Commonly referred to by the nickname "Flansy" or "Flans", he is married to musician Robin Goldwasser, with whom he occasionally performs.

Early life
Flansburgh was born in Lexington, Massachusetts. His father, Earl Flansburgh, was a well-known Boston architect. His mother, Polly Flansburgh, is the founder and president of Boston By Foot. Her father, Brigadier General Ralph Hospital, was an artillery commander in the U.S. Army in the Italian Campaign during World War II. His brother, Paxus Calta (born Earl Schuyler Flansburgh), is an anti-nuclear activist and political organizer.

Flansburgh attended the George Washington University, where he learned to play guitar while working as a parking garage attendant, then Antioch College and Pratt Institute, where he graduated with an arts degree.

1982–present: They Might Be Giants
Flansburgh co-founded They Might Be Giants, with longtime friend John Linnell, in 1982 while a student at Pratt Institute. The two share singing and songwriting duties, with Flansburgh on guitar, in addition to performing a variety of instruments when the need arises. In the 2002 documentary Gigantic (A Tale of Two Johns), he was described as holding a leadership role in the group, managing most details of their live act and handling much of the promotion effort.

As a songwriter, Flansburgh enjoys a mix of styles; many of his songs have an absurdist and satirical bent, but he often breaks for more earnest and romantic themes as well. He penned and performed vocals on the group's first Grammy Award-winning effort, "Boss of Me", which charted in Europe and served as theme song to the hit television series Malcolm in the Middle.

Side projects

Flansburgh has pursued a number of solo projects during his time with They Might Be Giants. His band Mono Puff recorded two full-length albums and four EPs in the late 1990s and toured occasionally. The band also included bassist Hal Cragin and drummer Steve Calhoon, plus various guest collaborators.

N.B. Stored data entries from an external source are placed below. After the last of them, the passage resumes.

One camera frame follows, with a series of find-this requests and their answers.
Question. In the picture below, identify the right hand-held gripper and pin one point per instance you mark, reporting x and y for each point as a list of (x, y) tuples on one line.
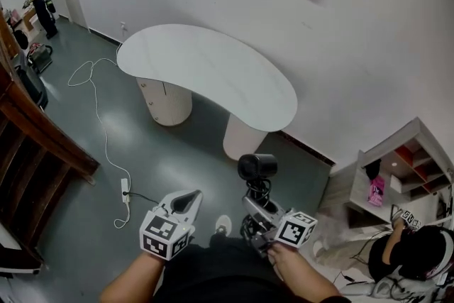
[(296, 228)]

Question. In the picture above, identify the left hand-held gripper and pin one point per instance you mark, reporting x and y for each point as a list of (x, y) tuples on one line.
[(159, 232)]

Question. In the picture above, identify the black hair dryer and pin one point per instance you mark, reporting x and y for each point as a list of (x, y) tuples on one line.
[(257, 166)]

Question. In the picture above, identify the person's left forearm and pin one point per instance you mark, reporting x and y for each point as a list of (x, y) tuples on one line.
[(131, 280)]

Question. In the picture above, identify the person's right forearm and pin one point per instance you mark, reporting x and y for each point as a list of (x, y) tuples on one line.
[(305, 276)]

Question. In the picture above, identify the person's right hand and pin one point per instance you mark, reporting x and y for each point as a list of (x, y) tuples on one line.
[(275, 256)]

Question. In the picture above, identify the person's white shoe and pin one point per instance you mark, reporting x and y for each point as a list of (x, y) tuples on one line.
[(223, 223)]

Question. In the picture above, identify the white power strip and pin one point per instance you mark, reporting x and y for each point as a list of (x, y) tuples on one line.
[(125, 189)]

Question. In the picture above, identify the light fluffy rug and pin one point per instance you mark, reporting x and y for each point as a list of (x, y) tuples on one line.
[(337, 223)]

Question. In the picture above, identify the person's black clothing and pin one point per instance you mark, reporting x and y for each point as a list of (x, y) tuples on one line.
[(220, 273)]

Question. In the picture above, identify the pink packet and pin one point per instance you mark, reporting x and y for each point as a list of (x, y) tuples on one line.
[(376, 191)]

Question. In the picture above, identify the black object on shelf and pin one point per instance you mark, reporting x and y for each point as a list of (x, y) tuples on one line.
[(373, 169)]

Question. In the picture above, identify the white table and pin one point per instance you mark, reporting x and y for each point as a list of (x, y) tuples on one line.
[(213, 74)]

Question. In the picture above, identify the white wooden shelf unit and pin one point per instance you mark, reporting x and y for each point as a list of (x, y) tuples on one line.
[(408, 156)]

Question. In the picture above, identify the brown wooden staircase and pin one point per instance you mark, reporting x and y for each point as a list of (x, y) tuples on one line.
[(32, 152)]

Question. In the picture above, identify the white flat board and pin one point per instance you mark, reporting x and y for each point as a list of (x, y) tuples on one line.
[(14, 252)]

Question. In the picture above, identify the black bin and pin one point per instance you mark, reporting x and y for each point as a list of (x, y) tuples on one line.
[(32, 87)]

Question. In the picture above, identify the green bag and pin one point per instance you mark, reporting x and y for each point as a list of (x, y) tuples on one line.
[(39, 55)]

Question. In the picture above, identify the light wooden desk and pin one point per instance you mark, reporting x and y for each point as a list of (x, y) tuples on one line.
[(28, 23)]

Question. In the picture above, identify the white wall socket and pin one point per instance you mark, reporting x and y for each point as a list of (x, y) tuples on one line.
[(123, 25)]

Flansburgh also ran a subscription-based record label called the Hello Recording Club. Flansburgh has also directed music videos for such artists as Soul Coughing, Ben Folds Five, Frank Black and the Catholics, Harvey Danger, and Jonathan Coulton. He also produced Coulton's album, Artificial Heart. In 2004, as a one-off, Flansburgh produced and starred in the Off-Broadway musical People Are Wrong!, which was co-written by his wife, Robin Goldwasser.

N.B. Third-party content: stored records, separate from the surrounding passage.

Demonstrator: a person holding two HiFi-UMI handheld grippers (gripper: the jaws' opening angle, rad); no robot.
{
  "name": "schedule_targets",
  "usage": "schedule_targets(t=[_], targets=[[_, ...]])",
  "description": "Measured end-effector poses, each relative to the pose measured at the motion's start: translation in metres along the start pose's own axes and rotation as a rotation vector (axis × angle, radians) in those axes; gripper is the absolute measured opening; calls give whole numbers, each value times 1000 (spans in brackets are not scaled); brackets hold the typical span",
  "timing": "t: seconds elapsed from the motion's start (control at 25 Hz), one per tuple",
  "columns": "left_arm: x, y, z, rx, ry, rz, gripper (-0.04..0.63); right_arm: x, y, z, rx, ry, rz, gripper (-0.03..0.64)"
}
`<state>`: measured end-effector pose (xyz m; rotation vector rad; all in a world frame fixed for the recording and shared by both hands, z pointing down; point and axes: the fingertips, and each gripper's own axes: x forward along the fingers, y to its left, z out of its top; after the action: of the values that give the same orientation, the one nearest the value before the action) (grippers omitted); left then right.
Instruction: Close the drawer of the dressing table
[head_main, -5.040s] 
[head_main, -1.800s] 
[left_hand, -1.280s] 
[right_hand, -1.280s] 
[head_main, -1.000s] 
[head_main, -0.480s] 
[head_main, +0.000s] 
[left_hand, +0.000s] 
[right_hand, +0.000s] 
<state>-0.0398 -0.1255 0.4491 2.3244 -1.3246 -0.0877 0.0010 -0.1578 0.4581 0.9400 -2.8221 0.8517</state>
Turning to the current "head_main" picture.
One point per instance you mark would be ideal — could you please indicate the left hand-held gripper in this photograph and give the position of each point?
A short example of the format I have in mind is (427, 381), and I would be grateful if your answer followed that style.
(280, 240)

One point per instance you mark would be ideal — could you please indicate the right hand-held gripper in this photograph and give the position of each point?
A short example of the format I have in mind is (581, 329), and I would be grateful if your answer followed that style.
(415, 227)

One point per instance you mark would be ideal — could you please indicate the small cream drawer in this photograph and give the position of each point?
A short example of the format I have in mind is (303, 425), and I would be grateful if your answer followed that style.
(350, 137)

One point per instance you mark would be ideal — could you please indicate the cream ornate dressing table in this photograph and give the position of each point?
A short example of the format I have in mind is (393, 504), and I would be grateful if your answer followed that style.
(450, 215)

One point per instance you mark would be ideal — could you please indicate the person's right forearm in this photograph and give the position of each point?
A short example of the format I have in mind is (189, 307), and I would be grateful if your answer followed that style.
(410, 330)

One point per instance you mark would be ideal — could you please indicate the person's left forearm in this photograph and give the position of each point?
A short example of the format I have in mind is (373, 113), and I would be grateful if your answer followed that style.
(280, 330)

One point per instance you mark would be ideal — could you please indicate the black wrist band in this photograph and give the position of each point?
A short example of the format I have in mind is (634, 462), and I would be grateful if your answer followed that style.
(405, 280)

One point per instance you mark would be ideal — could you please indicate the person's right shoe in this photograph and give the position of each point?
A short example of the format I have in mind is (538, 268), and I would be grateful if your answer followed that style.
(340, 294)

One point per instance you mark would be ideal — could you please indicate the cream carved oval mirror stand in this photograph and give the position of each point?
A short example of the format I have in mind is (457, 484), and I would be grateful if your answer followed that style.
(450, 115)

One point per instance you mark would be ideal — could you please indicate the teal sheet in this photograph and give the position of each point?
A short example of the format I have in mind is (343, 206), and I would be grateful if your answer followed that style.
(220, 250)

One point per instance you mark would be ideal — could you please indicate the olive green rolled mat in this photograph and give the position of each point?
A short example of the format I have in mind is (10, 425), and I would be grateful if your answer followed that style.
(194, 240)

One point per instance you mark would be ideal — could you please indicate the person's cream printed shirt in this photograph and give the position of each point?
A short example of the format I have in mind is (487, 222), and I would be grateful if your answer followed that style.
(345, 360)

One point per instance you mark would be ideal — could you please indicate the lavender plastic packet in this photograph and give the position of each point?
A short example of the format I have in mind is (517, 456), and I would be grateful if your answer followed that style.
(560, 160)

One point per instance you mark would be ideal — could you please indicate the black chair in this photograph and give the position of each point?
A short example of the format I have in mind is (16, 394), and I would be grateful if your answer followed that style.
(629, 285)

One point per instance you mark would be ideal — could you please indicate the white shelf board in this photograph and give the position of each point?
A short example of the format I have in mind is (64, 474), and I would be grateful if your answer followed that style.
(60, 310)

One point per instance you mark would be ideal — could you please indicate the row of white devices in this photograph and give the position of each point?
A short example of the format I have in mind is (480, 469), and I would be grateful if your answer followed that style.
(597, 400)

In 1998, Flansburgh guest-starred as himself in the season 4 finale of the Cartoon Network animated series Space Ghost Coast to Coast. In 2004, Flansburgh created and hosted a series on WNYC entitled Now Hear This. The program spotlighted a variety of his musical interests, featuring interviews with artists such as Stephin Merritt, David Byrne, Matt Stone, and The Darkness. While no longer in production, it continues to be archived on the station's website. In 2007, Flansburgh played a short role as "Computer" in the Adult Swim comedy series Xavier: Renegade Angel.

Personal life
Since 1996, he is married to musician Robin Goldwasser, with whom he occasionally performs. Flansburgh considers himself politically liberal and has spoken of his support for Bernie Sanders for President. Flansburgh is left-handed.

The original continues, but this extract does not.